そもそも教科書に載るような作品、資料集に載るような作品とは

1.表現様式に目新しさがあり、しかも優れていること。たとえばジョットやダ・ヴィンチの絵画は優れているだけでなく、同時代のほかの画家よりも表現の様式が先んじていた。ターナーやピカソなどもそう。
 
2.表現される対象に目新しさがあり、しかも優れているもの。神の世界や聖書の世界ではなく、いちはやく人間の世界を描いた作品、王侯の世界ではなくブルジョワの世界を描いた作品、ひいては庶民の世界を描いた作品、等々。
 
3.時代精神や風俗を見事に表現しているもの、その典型など。バルザックの作品、東海道中膝栗毛、曽根崎心中など。

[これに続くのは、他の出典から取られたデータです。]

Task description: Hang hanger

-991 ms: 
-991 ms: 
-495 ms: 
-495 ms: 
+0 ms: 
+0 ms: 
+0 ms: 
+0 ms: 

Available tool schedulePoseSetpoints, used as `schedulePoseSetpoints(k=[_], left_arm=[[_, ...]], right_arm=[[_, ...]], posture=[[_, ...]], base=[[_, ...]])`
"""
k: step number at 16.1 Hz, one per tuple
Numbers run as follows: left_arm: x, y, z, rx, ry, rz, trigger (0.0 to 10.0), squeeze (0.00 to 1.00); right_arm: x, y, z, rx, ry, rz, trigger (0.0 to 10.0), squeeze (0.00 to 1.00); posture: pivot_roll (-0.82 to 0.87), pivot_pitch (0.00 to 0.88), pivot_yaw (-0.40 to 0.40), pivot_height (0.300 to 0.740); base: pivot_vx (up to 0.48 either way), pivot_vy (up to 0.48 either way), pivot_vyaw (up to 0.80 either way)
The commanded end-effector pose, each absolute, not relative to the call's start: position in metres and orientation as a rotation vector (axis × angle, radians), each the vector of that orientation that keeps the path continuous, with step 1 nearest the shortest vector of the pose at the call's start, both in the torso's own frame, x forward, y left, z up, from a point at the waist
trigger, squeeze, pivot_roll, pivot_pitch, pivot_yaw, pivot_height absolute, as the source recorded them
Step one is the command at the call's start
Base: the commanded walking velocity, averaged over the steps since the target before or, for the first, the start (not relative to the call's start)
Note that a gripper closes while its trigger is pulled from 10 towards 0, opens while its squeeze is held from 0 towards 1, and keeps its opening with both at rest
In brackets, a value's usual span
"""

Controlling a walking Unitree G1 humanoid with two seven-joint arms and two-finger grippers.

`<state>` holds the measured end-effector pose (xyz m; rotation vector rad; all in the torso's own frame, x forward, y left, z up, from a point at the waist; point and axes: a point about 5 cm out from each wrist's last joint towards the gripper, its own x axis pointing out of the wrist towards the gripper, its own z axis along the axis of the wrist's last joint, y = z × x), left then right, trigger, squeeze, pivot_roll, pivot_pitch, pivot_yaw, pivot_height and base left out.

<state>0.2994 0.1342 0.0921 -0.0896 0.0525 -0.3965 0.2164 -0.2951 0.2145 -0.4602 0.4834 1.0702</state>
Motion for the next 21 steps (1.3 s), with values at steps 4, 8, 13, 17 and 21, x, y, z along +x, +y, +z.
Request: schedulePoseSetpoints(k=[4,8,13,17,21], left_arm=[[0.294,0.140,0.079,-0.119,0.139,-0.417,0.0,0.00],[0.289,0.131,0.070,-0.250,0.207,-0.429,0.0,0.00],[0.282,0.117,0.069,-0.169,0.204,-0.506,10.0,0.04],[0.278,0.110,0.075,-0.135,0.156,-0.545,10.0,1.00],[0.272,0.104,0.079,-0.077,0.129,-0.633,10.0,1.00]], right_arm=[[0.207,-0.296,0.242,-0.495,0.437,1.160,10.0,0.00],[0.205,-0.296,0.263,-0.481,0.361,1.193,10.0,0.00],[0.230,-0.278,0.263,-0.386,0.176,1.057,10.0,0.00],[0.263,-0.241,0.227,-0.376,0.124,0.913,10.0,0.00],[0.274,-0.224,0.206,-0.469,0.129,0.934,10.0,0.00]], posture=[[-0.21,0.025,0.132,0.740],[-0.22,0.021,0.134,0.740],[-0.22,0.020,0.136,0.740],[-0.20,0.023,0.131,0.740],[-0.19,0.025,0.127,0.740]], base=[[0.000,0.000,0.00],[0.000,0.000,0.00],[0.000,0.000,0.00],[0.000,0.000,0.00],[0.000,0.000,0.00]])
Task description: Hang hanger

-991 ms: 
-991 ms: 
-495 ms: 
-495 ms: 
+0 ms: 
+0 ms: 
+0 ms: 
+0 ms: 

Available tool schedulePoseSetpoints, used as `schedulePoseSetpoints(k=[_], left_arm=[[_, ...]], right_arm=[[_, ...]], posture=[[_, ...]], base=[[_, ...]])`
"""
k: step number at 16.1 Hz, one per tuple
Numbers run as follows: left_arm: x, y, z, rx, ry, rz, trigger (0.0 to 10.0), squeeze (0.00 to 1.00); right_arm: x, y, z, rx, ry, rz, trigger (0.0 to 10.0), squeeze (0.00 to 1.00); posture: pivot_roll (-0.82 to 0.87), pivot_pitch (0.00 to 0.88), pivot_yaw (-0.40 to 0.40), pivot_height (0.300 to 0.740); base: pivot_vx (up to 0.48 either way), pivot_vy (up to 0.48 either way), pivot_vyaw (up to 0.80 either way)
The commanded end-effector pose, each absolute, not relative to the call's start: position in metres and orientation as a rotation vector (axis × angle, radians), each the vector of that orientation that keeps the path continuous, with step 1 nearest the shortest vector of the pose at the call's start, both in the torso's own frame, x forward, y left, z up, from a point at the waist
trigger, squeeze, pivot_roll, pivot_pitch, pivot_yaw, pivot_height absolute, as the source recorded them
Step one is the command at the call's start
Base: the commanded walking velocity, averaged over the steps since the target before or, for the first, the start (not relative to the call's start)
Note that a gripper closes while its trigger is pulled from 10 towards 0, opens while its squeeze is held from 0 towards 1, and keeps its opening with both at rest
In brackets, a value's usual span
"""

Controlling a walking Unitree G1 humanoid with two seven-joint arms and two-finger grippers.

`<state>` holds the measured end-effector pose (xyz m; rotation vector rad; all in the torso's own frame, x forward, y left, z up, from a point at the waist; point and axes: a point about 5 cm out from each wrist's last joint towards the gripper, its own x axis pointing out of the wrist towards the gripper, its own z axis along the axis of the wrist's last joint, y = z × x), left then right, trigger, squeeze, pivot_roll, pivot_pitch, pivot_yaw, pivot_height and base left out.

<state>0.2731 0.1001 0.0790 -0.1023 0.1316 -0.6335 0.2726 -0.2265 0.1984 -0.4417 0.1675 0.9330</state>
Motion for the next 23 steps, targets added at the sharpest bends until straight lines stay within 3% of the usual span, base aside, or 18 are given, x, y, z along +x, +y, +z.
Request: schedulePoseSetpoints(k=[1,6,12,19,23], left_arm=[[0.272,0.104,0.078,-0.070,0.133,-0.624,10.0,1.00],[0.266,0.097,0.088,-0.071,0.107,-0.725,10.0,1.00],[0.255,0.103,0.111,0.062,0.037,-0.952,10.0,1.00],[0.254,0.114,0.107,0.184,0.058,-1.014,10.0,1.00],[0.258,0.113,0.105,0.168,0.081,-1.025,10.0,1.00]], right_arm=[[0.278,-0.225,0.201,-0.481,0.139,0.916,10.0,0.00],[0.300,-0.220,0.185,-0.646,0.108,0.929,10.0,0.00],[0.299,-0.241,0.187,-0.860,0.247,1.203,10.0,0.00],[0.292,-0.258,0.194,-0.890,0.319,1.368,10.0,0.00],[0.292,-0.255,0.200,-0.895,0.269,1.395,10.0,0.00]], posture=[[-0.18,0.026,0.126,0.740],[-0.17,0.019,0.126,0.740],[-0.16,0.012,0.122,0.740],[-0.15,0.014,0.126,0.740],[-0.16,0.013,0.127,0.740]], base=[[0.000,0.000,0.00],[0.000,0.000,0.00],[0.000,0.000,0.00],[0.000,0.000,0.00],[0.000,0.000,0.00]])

この3つのうち最低一つが抜きん出ていないと、100年後の教科書には載りそうにない。世に出た時の評判やセールスが良かったからといって、その作品が教科書に載るとは限らない。時代が変わるとまったく顧みられず、思い出されなくなる作品もある。
 
で、シンエヴァンゲリオンはどうなのかというと。
 
シンエヴァンゲリオンを作った庵野秀明は、教科書に載ってもおかしくない。宮崎駿の少し後、20世紀後半から21世紀に活躍した代表的なアニメ監督として(DAICON FILMやGAINAXも含めて)名前が残るように思う。
 
では、その庵野秀明の代表的作品として教科書に印字されるのはどれだろう?
 
候補は幾つかあるけれども、表現の目新しさ、斬新さなら若い頃の作品が、時代精神の反映という点では20世紀の『新世紀エヴァンゲリオン』が当てはまるように思う。これらは、現在の視聴者が死に絶えた遠い未来になってもアニメ史の重要な一部として紹介されそうだ。
 
対して、新劇場版のヱヴァンゲリヲン、ひいては『シンエヴァンゲリオン』は1.2.3.に合致していないと思う。
 
1.の表現様式の目新しさについては、それほど時代の先端を行っていたとは思えない。『序』『破』『Q』の戦闘シーンが美しかったりはするけれども、あれらが21世紀の同世代アニメに比べて一歩先と言えるのか、まして『トップをねらえ!』や『オネアミスの翼』の時ほど冒険していると言えるのか考えても、自分にはあまりピンと来ない。登場人物についても、新劇場版の登場人物たちは斬新というより、旧エヴァの登場人物たちをいくらか21世紀のテイストに寄せた感じだ。むしろ他作品を追いかけているような印象すらある。
 
2.については、『新世紀エヴァンゲリオン』で表現されたものを基本的にはなぞっているので、アニメ界に新しい境地、新しい表現対象を流し込んだ風にはみえない。この点では、20世紀の『新世紀エヴァンゲリオン』のほうがよほど新しい境地をもたらしてみえる。
 
3.についても、20世紀の『新世紀エヴァンゲリオン』のほうがずっと時代精神を反映していた。大人になりきれない大人に育てられた子どもの苦しみ、いつまでもわかりあえない苛立ち、ヤマアラシのジレンマ、深層心理、等々、あれはまさに90年代の作品だった。しかし『シンエヴァンゲリオン』は2021年の時代精神を反映しているとはいえない。たとえば『天気の子』のほうがまだそれらしい。
 
『シンエヴァンゲリオン』が教科書に載るようなアニメじゃない根拠として、私なら以上のようなことを挙げる。確かに公開初日には心が動いたし、『シンエヴァンゲリオンを見て三回泣いた』の話をはじめ、感動したとかせいせいしたとか、たくさんの感想を目撃した。でも、そうなったのはたくさんの視聴者が『新世紀エヴァンゲリオン』の影響下にあったからではなかっただろうか。『新世紀エヴァンゲリオン』をリアルタイムで視聴した人々はもちろん、そうでない人々も、世にエヴァンゲリオンなるコンテンツが存在することをさまざまなメディアやSNSでのバズ等をとおして聞き知ったうえで新劇場版と向かい合ったのだった。
 
換言すると、『シンエヴァンゲリオン』はたくさんの視聴者の事前の期待や思い入れのうえに成り立っている作品であり、そうした下駄によって記憶に残ってヒットした、そういう作品だ私は言いたいのだと思う。「『シンエヴァンゲリオン』は、作品を評価するよりビジネスを評価すべき」とも言いたいのかもしれない。20世紀の『新世紀エヴァンゲリオン』以来積み上げてきたエヴァンゲリオンへの思い入れや記憶を、いわばIPとしてのバリューを換金したのが『シンエヴァンゲリオン』なのであってそれ以上の意味を見出そうとしてもたかがしれている、などと私は考え始めているのだろう。